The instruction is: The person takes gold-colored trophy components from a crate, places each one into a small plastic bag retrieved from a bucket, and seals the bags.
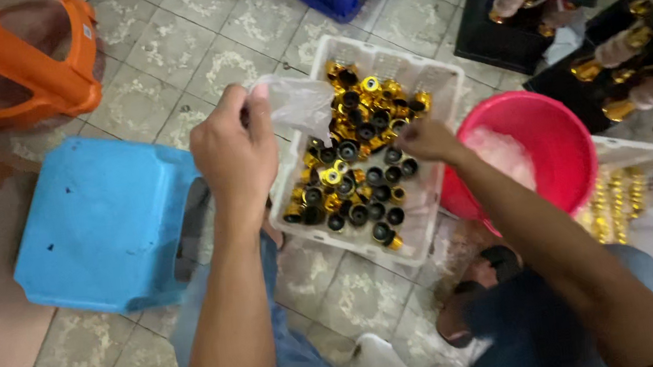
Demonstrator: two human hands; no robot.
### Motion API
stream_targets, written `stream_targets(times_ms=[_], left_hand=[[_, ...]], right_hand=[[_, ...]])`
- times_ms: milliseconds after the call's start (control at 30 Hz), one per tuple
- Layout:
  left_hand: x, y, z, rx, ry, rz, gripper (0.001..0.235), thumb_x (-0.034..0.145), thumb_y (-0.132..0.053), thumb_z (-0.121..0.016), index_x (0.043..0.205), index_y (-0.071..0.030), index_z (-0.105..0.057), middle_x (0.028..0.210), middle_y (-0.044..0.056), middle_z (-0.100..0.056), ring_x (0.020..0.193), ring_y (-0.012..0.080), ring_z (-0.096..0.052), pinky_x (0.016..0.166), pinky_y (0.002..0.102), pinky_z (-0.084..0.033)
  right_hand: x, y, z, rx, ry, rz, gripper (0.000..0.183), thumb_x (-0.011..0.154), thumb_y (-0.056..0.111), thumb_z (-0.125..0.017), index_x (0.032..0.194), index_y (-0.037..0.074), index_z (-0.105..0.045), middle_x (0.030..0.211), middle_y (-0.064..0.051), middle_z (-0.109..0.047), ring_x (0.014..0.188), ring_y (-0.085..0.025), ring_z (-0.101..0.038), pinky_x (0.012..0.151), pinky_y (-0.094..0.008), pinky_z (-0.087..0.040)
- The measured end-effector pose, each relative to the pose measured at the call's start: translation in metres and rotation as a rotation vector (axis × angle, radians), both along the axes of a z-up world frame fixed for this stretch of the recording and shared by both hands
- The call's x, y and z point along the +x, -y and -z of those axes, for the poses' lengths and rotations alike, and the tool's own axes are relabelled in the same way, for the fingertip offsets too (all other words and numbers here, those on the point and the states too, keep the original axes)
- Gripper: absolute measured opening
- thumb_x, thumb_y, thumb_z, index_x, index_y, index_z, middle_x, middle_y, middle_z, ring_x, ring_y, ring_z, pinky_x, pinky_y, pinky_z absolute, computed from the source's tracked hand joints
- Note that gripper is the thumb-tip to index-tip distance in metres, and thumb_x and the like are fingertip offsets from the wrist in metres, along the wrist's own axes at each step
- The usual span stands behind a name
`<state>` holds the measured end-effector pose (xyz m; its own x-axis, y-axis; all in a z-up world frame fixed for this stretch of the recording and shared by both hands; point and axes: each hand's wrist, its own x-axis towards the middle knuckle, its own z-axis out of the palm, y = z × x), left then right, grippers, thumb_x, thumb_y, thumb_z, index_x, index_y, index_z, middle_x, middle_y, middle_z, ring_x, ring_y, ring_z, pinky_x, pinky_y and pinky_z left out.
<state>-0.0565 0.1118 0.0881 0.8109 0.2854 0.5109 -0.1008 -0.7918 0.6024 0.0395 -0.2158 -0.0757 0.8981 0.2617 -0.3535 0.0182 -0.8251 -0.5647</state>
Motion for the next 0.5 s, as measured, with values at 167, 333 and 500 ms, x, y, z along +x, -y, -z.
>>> stream_targets(times_ms=[167, 333, 500], left_hand=[[0.008, -0.035, -0.010, 0.063, -0.132, -0.177, 0.026, 0.114, -0.025, -0.058, 0.091, -0.017, -0.066, 0.073, 0.004, -0.074, 0.072, 0.0361, -0.076, 0.067, 0.050, -0.058], [0.022, -0.031, -0.013, 0.040, -0.131, -0.169, 0.032, 0.098, -0.006, -0.067, 0.127, -0.013, -0.080, 0.099, 0.020, -0.083, 0.091, 0.0448, -0.079, 0.078, 0.056, -0.059], [0.029, -0.019, -0.023, -0.081, -0.178, -0.149, 0.025, 0.105, -0.011, -0.064, 0.129, -0.019, -0.060, 0.079, 0.009, -0.079, 0.062, 0.0293, -0.077, 0.062, 0.042, -0.058]], right_hand=[[0.028, -0.074, 0.087, -0.066, -0.142, -0.122, 0.038, 0.091, 0.041, -0.073, 0.115, 0.015, -0.086, 0.107, -0.015, -0.086, 0.111, -0.049, -0.078, 0.099, -0.057, -0.058], [0.060, -0.154, 0.101, 0.088, 0.016, 0.047, 0.062, 0.111, 0.030, -0.067, 0.162, 0.010, -0.040, 0.135, -0.041, -0.059, 0.125, -0.063, -0.065, 0.106, -0.069, -0.055], [0.063, -0.161, 0.109, -0.063, -0.066, 0.138, 0.039, 0.109, 0.039, -0.073, 0.141, 0.025, -0.055, 0.141, -0.022, -0.053, 0.126, -0.046, -0.068, 0.102, -0.058, -0.058]])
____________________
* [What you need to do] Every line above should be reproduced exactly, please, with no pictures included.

* [Task answer]
The instruction is: The person takes gold-colored trophy components from a crate, places each one into a small plastic bag retrieved from a bucket, and seals the bags.
Demonstrator: two human hands; no robot.
### Motion API
stream_targets, written `stream_targets(times_ms=[_], left_hand=[[_, ...]], right_hand=[[_, ...]])`
- times_ms: milliseconds after the call's start (control at 30 Hz), one per tuple
- Layout:
  left_hand: x, y, z, rx, ry, rz, gripper (0.001..0.235), thumb_x (-0.034..0.145), thumb_y (-0.132..0.053), thumb_z (-0.121..0.016), index_x (0.043..0.205), index_y (-0.071..0.030), index_z (-0.105..0.057), middle_x (0.028..0.210), middle_y (-0.044..0.056), middle_z (-0.100..0.056), ring_x (0.020..0.193), ring_y (-0.012..0.080), ring_z (-0.096..0.052), pinky_x (0.016..0.166), pinky_y (0.002..0.102), pinky_z (-0.084..0.033)
  right_hand: x, y, z, rx, ry, rz, gripper (0.000..0.183), thumb_x (-0.011..0.154), thumb_y (-0.056..0.111), thumb_z (-0.125..0.017), index_x (0.032..0.194), index_y (-0.037..0.074), index_z (-0.105..0.045), middle_x (0.030..0.211), middle_y (-0.064..0.051), middle_z (-0.109..0.047), ring_x (0.014..0.188), ring_y (-0.085..0.025), ring_z (-0.101..0.038), pinky_x (0.012..0.151), pinky_y (-0.094..0.008), pinky_z (-0.087..0.040)
- The measured end-effector pose, each relative to the pose measured at the call's start: translation in metres and rotation as a rotation vector (axis × angle, radians), both along the axes of a z-up world frame fixed for this stretch of the recording and shared by both hands
- The call's x, y and z point along the +x, -y and -z of those axes, for the poses' lengths and rotations alike, and the tool's own axes are relabelled in the same way, for the fingertip offsets too (all other words and numbers here, those on the point and the states too, keep the original axes)
- Gripper: absolute measured opening
- thumb_x, thumb_y, thumb_z, index_x, index_y, index_z, middle_x, middle_y, middle_z, ring_x, ring_y, ring_z, pinky_x, pinky_y, pinky_z absolute, computed from the source's tracked hand joints
- Note that gripper is the thumb-tip to index-tip distance in metres, and thumb_x and the like are fingertip offsets from the wrist in metres, along the wrist's own axes at each step
- The usual span stands behind a name
`<state>` holds the measured end-effector pose (xyz m; its own x-axis, y-axis; all in a z-up world frame fixed for this stretch of the recording and shared by both hands; point and axes: each hand's wrist, its own x-axis towards the middle knuckle, its own z-axis out of the palm, y = z × x), left then right, grippers, thumb_x, thumb_y, thumb_z, index_x, index_y, index_z, middle_x, middle_y, middle_z, ring_x, ring_y, ring_z, pinky_x, pinky_y and pinky_z left out.
<state>-0.0565 0.1118 0.0881 0.8109 0.2854 0.5109 -0.1008 -0.7918 0.6024 0.0395 -0.2158 -0.0757 0.8981 0.2617 -0.3535 0.0182 -0.8251 -0.5647</state>
Motion for the next 0.5 s, as measured, with values at 167, 333 and 500 ms, x, y, z along +x, -y, -z.
>>> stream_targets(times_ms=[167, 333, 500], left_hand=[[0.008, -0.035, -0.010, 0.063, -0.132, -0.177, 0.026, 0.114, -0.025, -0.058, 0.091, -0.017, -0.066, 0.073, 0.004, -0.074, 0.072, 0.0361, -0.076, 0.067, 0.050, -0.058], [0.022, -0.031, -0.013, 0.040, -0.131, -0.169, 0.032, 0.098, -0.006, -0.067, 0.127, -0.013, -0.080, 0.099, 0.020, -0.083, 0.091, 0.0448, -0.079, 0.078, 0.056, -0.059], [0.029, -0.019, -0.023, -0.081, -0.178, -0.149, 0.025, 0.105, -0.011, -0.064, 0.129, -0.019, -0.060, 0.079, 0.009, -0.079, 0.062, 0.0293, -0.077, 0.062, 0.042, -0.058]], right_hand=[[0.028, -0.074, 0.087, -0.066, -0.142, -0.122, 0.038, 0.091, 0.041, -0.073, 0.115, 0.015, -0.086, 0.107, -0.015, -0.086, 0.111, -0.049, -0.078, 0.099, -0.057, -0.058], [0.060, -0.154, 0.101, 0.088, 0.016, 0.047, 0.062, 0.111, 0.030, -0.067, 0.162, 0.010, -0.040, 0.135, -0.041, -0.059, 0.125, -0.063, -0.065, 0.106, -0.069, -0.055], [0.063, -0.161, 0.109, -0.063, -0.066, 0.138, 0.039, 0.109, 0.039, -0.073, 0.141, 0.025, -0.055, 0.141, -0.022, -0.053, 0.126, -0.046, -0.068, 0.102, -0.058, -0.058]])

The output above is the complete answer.